Environnement des affaires au Monténégro

Fiscalité des sociétés

L'impôt sur les bénéfices est devenu progressif au 1er janvier 2022. Le taux s'établit à 9 % jusqu'à 100 000 euros de bénéfice, puis à 12 % sur la fraction comprise entre 100 000 et 1 500 000 euros, et à 15 % au-delà, selon le barème publié par PwC dans sa mise à jour d'août 2026. Aucune surtaxe communale ne frappe les entreprises. Les sociétés résidentes sont imposées sur leur bénéfice mondial et les non-résidentes sur leurs seuls revenus de source monténégrine.

Taxe sur la valeur ajoutée

Le taux normal de TVA atteint 21 %. Un taux réduit de 7 % couvre notamment le pain, le lait, les livres, les médicaments, les ordinateurs, les transports publics et l'hébergement touristique, tandis qu'un taux intermédiaire de 15 % vise certaines prestations. Les exportations et les carburants destinés au trafic maritime international relèvent du taux zéro. L'enregistrement à la TVA devient obligatoire au-delà de 30 000 euros de chiffre d'affaires sur douze mois.
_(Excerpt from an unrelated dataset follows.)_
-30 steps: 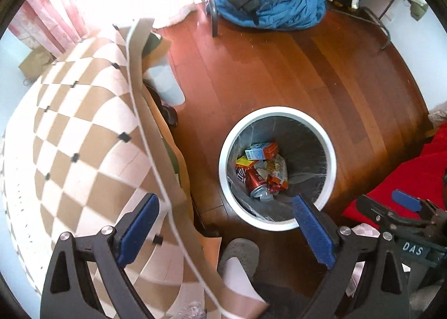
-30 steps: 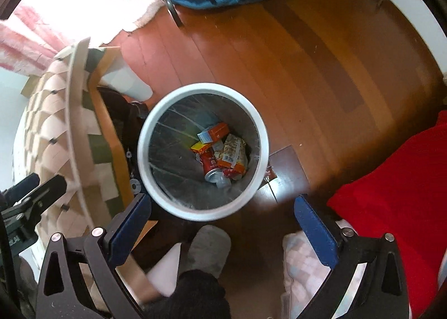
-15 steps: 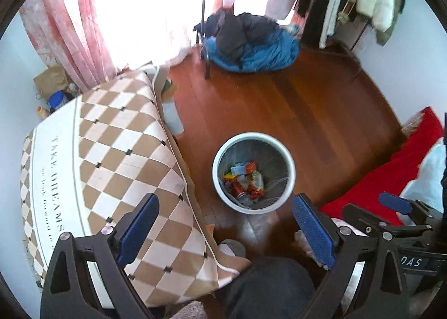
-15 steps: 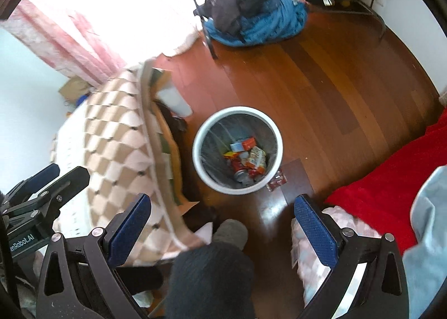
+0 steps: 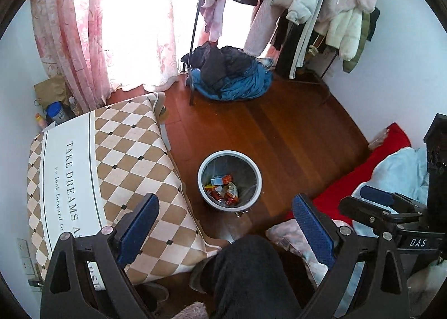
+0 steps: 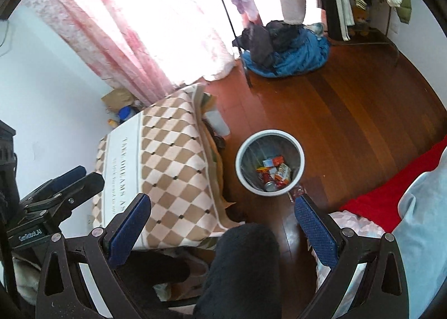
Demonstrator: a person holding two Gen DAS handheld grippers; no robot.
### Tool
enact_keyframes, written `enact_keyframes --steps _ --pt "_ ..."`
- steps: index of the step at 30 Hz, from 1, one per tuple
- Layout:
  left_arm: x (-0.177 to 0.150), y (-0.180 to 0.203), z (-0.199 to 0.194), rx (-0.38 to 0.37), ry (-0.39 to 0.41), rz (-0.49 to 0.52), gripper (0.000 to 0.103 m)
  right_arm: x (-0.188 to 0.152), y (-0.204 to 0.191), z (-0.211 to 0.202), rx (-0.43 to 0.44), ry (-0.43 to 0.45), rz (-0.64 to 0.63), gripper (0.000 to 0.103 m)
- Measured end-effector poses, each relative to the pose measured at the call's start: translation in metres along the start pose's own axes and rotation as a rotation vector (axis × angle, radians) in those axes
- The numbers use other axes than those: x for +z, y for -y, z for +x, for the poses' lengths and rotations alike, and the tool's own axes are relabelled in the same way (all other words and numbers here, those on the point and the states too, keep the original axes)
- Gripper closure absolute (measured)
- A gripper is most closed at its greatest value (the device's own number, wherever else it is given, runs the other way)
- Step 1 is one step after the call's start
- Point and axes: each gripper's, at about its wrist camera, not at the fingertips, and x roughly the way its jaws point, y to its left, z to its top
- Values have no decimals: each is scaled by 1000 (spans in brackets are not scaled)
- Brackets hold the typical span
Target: Collect trash
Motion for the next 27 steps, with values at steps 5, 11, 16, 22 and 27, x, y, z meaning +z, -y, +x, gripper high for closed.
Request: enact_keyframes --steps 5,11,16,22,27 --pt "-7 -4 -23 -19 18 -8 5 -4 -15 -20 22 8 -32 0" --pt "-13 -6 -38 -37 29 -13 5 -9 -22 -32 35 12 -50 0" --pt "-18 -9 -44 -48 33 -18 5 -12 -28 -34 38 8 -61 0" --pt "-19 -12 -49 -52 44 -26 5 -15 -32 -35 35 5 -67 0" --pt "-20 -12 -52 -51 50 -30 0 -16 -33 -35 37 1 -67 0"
Imposition des personnes physiques

Les salaires sont exonérés jusqu'à 700 euros bruts par mois, taxés à 9 % entre 700 et 1 000 euros, puis à 15 % au-delà. Les revenus d'activité indépendante suivent une logique comparable, avec une exonération jusqu'à 8 400 euros annuels, un taux de 9 % jusqu'à 12 000 euros et de 15 % ensuite. Une surtaxe communale de 13 % s'ajoute à l'impôt calculé, portée à 15 % à Podgorica et à Cetinje.

Autres prélèvements

La taxe foncière annuelle varie de 0,25 % à 1 % de la valeur de marché selon la commune et la nature du bien. Les mutations immobilières supportent un droit progressif compris entre 3 % et 6 %. Des accises frappent les alcools, le tabac, les huiles minérales, l'énergie et le café. Une convention de non double imposition héritée de l'ex-Yougoslavie continue de régir les relations fiscales avec la France.
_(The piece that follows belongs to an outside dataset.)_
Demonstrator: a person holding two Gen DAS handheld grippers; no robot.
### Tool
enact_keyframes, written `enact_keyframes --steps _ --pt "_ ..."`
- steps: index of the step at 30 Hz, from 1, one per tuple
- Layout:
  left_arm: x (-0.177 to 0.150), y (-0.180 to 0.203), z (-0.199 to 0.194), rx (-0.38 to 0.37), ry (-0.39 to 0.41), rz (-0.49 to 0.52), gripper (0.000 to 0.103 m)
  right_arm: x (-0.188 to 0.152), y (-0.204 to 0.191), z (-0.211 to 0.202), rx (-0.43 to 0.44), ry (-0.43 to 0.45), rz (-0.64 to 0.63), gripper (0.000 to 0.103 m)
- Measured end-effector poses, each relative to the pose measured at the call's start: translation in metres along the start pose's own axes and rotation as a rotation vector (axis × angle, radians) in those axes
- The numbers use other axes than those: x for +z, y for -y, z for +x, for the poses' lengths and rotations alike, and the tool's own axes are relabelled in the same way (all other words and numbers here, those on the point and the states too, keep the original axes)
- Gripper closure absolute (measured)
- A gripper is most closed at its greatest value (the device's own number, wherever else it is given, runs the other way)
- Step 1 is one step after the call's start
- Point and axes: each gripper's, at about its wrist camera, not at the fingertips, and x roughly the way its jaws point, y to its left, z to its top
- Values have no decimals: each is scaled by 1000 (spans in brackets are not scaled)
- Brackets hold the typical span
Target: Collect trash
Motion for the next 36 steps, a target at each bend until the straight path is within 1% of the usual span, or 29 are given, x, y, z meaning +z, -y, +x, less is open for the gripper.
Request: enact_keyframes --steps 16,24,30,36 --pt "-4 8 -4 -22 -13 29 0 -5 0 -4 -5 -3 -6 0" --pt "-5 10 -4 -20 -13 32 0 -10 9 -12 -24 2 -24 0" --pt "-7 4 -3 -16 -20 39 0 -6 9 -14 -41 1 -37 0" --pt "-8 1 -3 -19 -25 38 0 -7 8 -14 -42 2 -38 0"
Alignement réglementaire européen

La transposition de l'acquis communautaire structure une grande partie de la production normative. La clôture provisoire des chapitres consacrés à la politique de concurrence et à l'union douanière, en juillet 2026, traduit un rapprochement des règles applicables aux aides d'État, aux ententes et aux procédures douanières. Le droit des sociétés, la comptabilité et la protection des données ont fait l'objet de réformes successives inspirées des directives européennes.
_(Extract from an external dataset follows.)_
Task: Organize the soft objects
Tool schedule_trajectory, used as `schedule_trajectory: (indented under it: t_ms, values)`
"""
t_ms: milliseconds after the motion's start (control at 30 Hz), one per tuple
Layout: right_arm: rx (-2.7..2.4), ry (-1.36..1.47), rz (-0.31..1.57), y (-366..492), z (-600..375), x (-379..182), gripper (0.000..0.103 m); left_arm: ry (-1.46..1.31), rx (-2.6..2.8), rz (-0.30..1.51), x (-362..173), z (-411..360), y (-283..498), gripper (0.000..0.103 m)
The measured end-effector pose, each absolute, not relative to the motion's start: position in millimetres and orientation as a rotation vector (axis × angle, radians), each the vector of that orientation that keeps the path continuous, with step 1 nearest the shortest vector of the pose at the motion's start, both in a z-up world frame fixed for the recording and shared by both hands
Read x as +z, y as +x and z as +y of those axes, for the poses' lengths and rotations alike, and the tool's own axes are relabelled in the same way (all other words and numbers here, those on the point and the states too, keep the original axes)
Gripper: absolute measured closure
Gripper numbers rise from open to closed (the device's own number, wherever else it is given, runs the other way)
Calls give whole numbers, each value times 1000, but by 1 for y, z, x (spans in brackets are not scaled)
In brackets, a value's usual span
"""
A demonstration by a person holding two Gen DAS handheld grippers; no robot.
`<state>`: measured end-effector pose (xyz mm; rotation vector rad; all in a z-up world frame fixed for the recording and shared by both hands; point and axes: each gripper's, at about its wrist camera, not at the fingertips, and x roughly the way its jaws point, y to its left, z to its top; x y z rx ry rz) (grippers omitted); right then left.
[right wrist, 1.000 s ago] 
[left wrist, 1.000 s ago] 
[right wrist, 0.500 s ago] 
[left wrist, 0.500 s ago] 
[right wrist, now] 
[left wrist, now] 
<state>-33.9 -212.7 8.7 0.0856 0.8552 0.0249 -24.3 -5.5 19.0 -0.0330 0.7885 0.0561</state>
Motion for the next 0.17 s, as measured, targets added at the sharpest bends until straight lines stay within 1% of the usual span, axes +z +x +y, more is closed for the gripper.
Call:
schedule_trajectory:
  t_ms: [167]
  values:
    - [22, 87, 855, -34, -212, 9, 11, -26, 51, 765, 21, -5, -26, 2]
Limites relevées par les évaluations

Le rapport BTI 2026 signale la lenteur des procédures judiciaires, la rareté des jugements définitifs dans les affaires de corruption et une administration inégalement outillée. L'économie informelle demeure significative selon les estimations disponibles, en particulier dans le tourisme et la construction. Ces éléments pèsent sur la prévisibilité de l'environnement contractuel, malgré un cadre légal formellement proche des standards européens.